Aprendemos por repetição, por mimese, por insistência e persistência. Se tudo correr bem, daqui a poucos dias a criança vai conseguir interpretar os impulsos musculares da bexiga e dos intestinos, e tomar a iniciativa de se sentar no penico. Essa será a sua primeira experiência de sucesso. E muito em breve será precisamente a mestria do penico que estará na base da sua auto-estima na sua relação com o seu corpo.

Penso em Vladimir Putin. Pergunto-me se tudo poderá ter corrido mal desde esta travessia de autoconhecimento, se Putin terá largado as fraldas num ambiente de segurança, se terá sido amado, abusado ou humilhado durante esta aprendizagem. Se um opressor pode começar aqui mesmo, numa criança oprimida sentada num penico.

Penso em todos os soldados atirados para a guerra, os russos, os ucranianos e os demais que se lhes juntaram, todos eles filhos de mães que lhes ensinaram a utilizar o bacio, a bem da sua autonomia e do seu bem-estar. Aqui estamos todos, pais e filhos, opressores e oprimidos, e basta uma criança sentada num penico para percebermos que o nosso caminho poderia ter sido tão diferente, a mãe a bater palmas, emocionada com a conquista do filho.

Um dos meus rapazes chora porque fez chichi nas calças. Vacilo entre a frustração e o amor. Ralho e refilo, cansada e, ao mesmo tempo, receosa de que ele venha um dia a perder o ânimo por minha causa, de que venha a invadir um país.

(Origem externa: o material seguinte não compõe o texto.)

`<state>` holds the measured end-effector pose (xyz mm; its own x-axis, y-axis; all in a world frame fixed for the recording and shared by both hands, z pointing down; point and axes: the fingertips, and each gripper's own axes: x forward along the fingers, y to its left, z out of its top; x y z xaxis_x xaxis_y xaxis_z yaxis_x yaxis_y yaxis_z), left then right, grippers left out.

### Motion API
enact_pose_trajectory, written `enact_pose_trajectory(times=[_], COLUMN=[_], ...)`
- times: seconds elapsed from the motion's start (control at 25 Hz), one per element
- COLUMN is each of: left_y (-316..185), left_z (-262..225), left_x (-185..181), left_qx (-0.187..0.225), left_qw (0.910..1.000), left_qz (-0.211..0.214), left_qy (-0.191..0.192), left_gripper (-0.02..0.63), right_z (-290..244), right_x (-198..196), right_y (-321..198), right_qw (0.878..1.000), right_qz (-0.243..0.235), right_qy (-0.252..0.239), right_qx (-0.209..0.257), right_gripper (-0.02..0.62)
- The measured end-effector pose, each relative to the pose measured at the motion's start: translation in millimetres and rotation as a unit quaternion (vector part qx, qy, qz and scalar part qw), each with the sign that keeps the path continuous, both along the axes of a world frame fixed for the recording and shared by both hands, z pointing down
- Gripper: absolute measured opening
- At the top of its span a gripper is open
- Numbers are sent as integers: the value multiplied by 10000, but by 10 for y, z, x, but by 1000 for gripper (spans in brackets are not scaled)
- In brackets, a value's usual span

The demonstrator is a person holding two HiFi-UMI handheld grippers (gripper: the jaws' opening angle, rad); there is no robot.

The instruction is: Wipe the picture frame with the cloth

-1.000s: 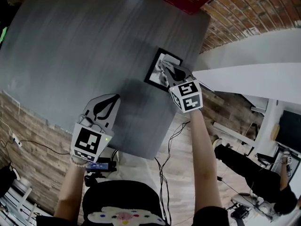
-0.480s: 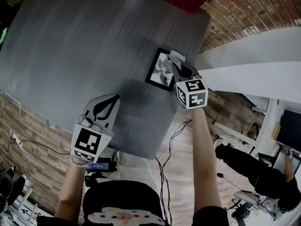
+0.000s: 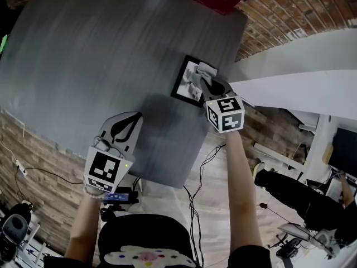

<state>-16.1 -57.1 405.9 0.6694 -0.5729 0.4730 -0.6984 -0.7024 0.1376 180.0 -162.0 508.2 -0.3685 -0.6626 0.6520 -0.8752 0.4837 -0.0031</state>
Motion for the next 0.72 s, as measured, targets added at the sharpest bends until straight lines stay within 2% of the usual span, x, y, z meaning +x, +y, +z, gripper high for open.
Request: enact_pose_trajectory(times=[0.28,0.72], left_y=[5,17], left_z=[4,-14], left_x=[36,52], left_qx=[-3,15], left_qw=[10000,10000], left_qz=[34,64], left_qy=[34,72], left_gripper=[9,9], right_z=[14,13], right_x=[-87,-229], right_y=[201,522], right_qw=[9999,9984], right_qz=[-75,-44], right_qy=[-84,-539], right_qx=[-23,-177], right_gripper=[25,25])
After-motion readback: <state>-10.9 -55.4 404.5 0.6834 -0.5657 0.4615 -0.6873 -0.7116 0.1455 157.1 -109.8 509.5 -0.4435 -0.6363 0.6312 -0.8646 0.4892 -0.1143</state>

Se eles falharem, a culpa será sempre minha, claro, que ralhei com eles no momento em que precisavam de um abraço. Penso em Vladimir Putin e imagino-o assim, aos dois anos e meio, vulnerável, as calças molhadas com a sua própria urina e não posso deixar de sentir o peso da minha responsabilidade. 

Já sei que a tendência agora é não pressionar, é nunca dar um feedback negativo, é não fazer desfralde sequer, é esperar que as crianças decidam sozinhas que querem aderir às normas sanitárias de evacuação. De facto nada é mais pessoal e visceral do que as nossas próprias tripas.

Por outro lado, nada é mais ideológico do que educar, ensinar, formar. Estado e indivíduo parecem estar incompatibilizados. No que toca aos mais pequenos, a escola espera que as crianças saibam evacuar aos 3 anos, que aprendam a ler aos 6, que aprendam inglês aos 10, que entrem na universidade aos 18. A vida não está fácil para os que querem esperar até estarem preparados. 

Parto, pois, do princípio de que nunca ninguém está preparado para nada e nunca ninguém ficará à espera de que estejamos finalmente à altura do que quer que seja. Tudo será sempre imprevisível e excessivo e vai exigir esforço, adaptação, diálogo e aprendizagem.

Isto aplica-se à maternidade, à escola, à geopolítica, às operações militares, à cerimónia dos Óscares e também à arte de urinar e defecar.